E eu respondi com a boca ainda grudada de saliva da noite mal dormida.

- Vou-me embora, acabou chorare.

E Moraes se ergueu atrás dele:

“- O que você disse?”

Estava com a cabeça zonza e não consegui repetir a frase. Um senhor magricelo que passou a noite tocando violão e cantando com os cabeludos, envoltos numa densa nuvem da fumaça do que chamou canabis, apanhou as chaves do carro num canto e ordenou:

- Venha, estou indo para o centro e vou lhe dar carona.
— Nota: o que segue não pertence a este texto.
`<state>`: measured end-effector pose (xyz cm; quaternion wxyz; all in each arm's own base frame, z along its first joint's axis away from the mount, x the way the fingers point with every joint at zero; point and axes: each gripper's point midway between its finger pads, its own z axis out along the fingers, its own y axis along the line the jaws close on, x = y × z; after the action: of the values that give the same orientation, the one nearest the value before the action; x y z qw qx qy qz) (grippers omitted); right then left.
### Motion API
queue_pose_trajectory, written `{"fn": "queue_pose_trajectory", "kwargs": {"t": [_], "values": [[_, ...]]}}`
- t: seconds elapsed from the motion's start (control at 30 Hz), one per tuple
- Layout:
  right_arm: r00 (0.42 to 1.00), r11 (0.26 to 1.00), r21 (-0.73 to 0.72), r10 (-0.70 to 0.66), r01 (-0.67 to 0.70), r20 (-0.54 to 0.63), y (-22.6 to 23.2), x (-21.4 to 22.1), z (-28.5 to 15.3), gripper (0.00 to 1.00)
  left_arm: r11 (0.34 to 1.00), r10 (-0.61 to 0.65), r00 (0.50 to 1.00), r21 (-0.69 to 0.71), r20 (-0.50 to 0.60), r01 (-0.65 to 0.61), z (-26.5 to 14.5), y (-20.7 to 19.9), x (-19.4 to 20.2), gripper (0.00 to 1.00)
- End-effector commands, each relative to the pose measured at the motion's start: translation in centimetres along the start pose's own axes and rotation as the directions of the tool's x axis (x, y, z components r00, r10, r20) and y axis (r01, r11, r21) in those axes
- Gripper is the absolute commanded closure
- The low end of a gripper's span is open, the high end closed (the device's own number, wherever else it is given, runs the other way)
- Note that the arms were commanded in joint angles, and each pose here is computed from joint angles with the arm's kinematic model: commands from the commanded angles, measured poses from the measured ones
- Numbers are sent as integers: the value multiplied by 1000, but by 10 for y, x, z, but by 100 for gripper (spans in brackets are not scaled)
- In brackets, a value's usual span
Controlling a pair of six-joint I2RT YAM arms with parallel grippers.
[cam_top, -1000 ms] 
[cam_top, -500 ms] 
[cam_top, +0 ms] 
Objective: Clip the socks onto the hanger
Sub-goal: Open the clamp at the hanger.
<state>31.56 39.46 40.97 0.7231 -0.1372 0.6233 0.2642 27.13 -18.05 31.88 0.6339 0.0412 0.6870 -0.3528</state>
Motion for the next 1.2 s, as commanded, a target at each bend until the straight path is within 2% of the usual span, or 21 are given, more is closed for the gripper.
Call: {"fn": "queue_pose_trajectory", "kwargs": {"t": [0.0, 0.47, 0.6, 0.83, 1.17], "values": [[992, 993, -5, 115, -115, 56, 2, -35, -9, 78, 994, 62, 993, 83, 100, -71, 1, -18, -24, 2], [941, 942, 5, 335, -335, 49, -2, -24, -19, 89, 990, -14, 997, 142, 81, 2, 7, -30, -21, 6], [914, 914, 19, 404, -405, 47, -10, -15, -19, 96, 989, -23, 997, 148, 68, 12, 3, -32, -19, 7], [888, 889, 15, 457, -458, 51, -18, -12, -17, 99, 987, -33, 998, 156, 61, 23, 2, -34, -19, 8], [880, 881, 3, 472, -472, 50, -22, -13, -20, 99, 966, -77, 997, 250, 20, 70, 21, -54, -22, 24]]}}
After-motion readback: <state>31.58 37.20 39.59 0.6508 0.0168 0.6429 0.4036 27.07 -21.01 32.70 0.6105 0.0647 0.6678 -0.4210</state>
Obedeci sem questionar. O homem magricelo tinha no timbre da voz uma espécie de ordenança, o que dizia se transformava numa ordem inegociável. No caminho, o homem, que se chamava João e era famoso, foi me contando algumas histórias e rindo a cada tropeço meu, que concordava antes que finalizasse a pergunta, coberto pela falta de resposta, ora e vez coçando os olhos que ardiam, estranhando cada vez mais o seu jeito um tanto intimista, como se eu fosse uma espécie de velho conhecido. Pisava destemido no acelerador e falava ao mesmo tempo, mantendo o rosto virado na minha direção, encolhido no banco do carro, apavorado ao perceber que ele avançava em todos os faróis fechados, sem se importar para o meu rosto de espanto, que aumentou consideravelmente quando ele freou abruptamente o carro diante do único sinal verde do caminho, no exato instante que à nossa frente cruzou um caminhão em alta velocidade. Respirei fundo, ajeitei o corpo e limpei da testa, com as costas das mãos, o suor que escorria. Só então olhei para o seu Gilberto e vi diante de mim uma espécie de anjo. Não havia outra explicação para aquele sorriso aberto, como se soubesse exatamente o que iria acontecer. Os dedos finos, que tocava violão como ninguém, engatou a marcha para frente e pisou novamente no acelerador, calmo dessa vez e eu fiquei admirado quando ele começou a assoviar as mesmas canções que desafinava ao cantar, sem se importar com que pensavam as outras pessoas. Seu rosto enigmático se abriu num sorriso quando me despedi, batendo devagar a porta do carro e baixando a cabeça, na forma do insignificante ser diante de uma divindade. Ele riu levemente antes das últimas palavras que guardei para sempre na memória.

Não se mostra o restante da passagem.